Exactly. I boil crawfish with the same burner (different pot) and it takes a long time to get 50 gallons up to boil (lots of crawsfish). I did some testing on how long it took to boil a gallon of water. I have two burners, one is cast iron rated at 50,000BTU and a jet burner rated at 100,000BTU. The calulations with the time it took to boil was more like 15,000BTU (cast version with 10psi regulator) and 36,000BTU for the jet(with 20PSI regulator. I really comes down to the regulator, becuase both designs can handle the power up to 60PSI regulator.

Home depot has the Jet Burner with a 20PSI regulator for $34.95 http://www.homedepot.com/Bayou-Clas...splay?langId=-1&storeId=10051&catalogId=10053

this is cheaper than just buying a 20PSI regulator. I try to keep mine turned pretty low to keep from melting any zinc weights i might have missed. I use the 6qt dutch oven and you have to fill, melt, fill, melt and you can get a full 6 gallon bucket of weights melted in one pot.
 
Most of those BTU/hr are about speed of the melt. A Lee 10 lb pot has a 500 Watt heating element. 500W=1,706 BTU/hr. If 1,706 BTU/hr will melt 10 lbs in a reasonable time, then 5 times that (8530 BTU/hr) will melt 50 lb in the same reasonable time if the coupling to the heat source is as good. Once hot, because the larger mass has less surface area per unit weight, it will actually take even less to keep it melted. So, the melting can be done with under 10,000 BTU/hr. The rest is gravy for speed.
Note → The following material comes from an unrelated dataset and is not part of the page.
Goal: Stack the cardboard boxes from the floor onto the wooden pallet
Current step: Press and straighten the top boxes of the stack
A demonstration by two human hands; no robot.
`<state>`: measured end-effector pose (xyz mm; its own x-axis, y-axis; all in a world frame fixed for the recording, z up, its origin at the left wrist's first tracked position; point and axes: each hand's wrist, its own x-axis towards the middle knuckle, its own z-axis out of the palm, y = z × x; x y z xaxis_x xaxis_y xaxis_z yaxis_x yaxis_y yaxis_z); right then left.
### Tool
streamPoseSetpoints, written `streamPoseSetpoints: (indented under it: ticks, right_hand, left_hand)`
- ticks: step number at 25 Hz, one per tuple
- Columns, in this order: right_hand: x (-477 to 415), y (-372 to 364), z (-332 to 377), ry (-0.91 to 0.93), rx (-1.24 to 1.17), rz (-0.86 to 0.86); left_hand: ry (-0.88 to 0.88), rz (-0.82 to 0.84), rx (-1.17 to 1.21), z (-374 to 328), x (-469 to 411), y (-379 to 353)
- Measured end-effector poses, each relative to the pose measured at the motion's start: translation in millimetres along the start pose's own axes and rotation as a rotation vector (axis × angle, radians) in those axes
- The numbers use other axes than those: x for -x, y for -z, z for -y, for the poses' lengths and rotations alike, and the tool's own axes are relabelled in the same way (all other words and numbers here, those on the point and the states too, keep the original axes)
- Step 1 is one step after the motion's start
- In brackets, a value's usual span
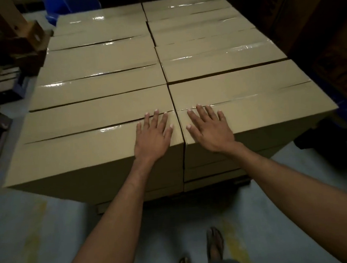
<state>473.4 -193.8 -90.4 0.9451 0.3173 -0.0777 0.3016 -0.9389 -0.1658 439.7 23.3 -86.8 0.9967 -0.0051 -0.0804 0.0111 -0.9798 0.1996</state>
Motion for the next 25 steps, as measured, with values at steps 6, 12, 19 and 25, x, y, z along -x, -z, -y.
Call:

Boiling water: lbs of water times degrees of temperature rise needed to reach boiling = BTU's, total. 50 gallons is about 417 lbs. If you raise the temperature from 75°F to 212°F, with a BTU raising a pound of water one degree, that will be 417 lbs × 137 degrees difference × 1 BTU/lb-deg, or 57,162 BTU's. So that's how many BTU's you have to put into the water. How long that takes to do depends on how many BTU per hour the heater puts out, + BTU's for heat lost to to the air or never fully put into the pot during the heating. If you suppose the open flame loses a third of its heat to the air, then a 15,000 BTU/hr burner would put about 10,000 BTU/hr into the pot, so it would take 57,162 BTU/10,000 BTU/hr = 5.7162 hr, or five hours and 43 minutes to reach the boiling point.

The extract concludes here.